The cost of defining a relationship with Taipei in these terms will be that Beijing will view Taiwan as a proxy for American geopolitical influence as Moscow did with the newly installed pro-Western government in Ukraine. For China, a revision of the status quo in the Taiwan Strait would present a military challenge on its doorstep. The landslide re-election of Tsai Ing-Wen last year affirmed that most Taiwanese object to reconciliation with the mainland at the price of national independence. Thus, if the Trump administration’s Indo-Pacific strategy document is any indication, the once tacit but officially ambiguous U.S. defense commitment to Taiwan is destined to be viewed in Beijing as an explicit extension of American military primacy in East Asia.

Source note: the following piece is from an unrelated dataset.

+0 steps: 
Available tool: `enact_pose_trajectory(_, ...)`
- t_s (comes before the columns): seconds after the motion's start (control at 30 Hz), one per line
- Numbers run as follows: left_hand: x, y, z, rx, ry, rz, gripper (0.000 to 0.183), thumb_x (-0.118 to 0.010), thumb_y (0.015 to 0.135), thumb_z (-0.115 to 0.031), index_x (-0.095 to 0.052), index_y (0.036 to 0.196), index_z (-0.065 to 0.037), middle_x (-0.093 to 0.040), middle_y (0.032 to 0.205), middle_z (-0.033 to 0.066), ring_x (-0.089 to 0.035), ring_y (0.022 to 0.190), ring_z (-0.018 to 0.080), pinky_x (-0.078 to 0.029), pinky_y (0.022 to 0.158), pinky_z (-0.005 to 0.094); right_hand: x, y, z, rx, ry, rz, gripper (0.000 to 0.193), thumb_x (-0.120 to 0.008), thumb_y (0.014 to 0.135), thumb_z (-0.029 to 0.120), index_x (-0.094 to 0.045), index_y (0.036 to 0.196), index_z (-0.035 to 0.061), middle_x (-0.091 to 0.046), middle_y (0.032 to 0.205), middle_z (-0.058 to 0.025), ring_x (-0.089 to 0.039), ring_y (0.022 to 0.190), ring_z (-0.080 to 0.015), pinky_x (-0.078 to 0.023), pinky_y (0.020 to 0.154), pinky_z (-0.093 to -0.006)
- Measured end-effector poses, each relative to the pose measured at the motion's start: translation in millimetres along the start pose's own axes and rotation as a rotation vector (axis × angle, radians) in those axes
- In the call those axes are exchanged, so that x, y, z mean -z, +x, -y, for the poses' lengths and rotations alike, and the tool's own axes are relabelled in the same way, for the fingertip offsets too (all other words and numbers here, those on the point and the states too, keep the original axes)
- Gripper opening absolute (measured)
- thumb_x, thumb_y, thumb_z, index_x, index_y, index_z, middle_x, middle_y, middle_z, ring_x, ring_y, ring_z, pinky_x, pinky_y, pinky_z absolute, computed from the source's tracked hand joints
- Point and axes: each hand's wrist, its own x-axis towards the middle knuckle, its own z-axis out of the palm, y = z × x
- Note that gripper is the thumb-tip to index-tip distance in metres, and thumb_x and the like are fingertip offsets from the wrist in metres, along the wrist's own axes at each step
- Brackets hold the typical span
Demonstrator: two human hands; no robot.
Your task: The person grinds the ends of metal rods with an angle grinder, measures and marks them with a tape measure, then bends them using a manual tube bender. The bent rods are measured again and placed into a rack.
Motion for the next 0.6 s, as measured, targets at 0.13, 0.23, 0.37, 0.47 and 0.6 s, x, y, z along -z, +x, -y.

Paradoxically, this means that China might be more willing to escalate geopolitical tensions in the Taiwan Strait even as the American defense commitment would make a preemptive attack irrational. Not too dissimilar from what Kennedy and Gorbachev faced, a crisis could develop where Chinese warships blockade Taiwanese ports receiving shipments of American defensive weaponry. The goal would be to force the United States to sit down at the negotiating table and redefine its relationship with the island. Power having more say than justice in international politics, Taiwan’s fate would then be hashed out bilaterally between the United States and China as the latter tries to alienate American influence while the former attempts to preserve the island’s independence.
While it is not yet clear if the Biden administration will follow the strategy made public late in the Trump era, doing so would not be prudent geopolitics. Instead, adhering to the decades-old policy of strategic ambiguity is a less risky and costly way of deterring Chinese aggression towards Taiwan. Diplomatic gestures combined with episodic tit-for-tat displays of force are enough to give Beijing pause without dramatically raising the stakes. However, if President Biden does decide to guarantee Taiwan’s security as part of its strategy in the Indo-Pacific, a crisis over the island could very well be in the making.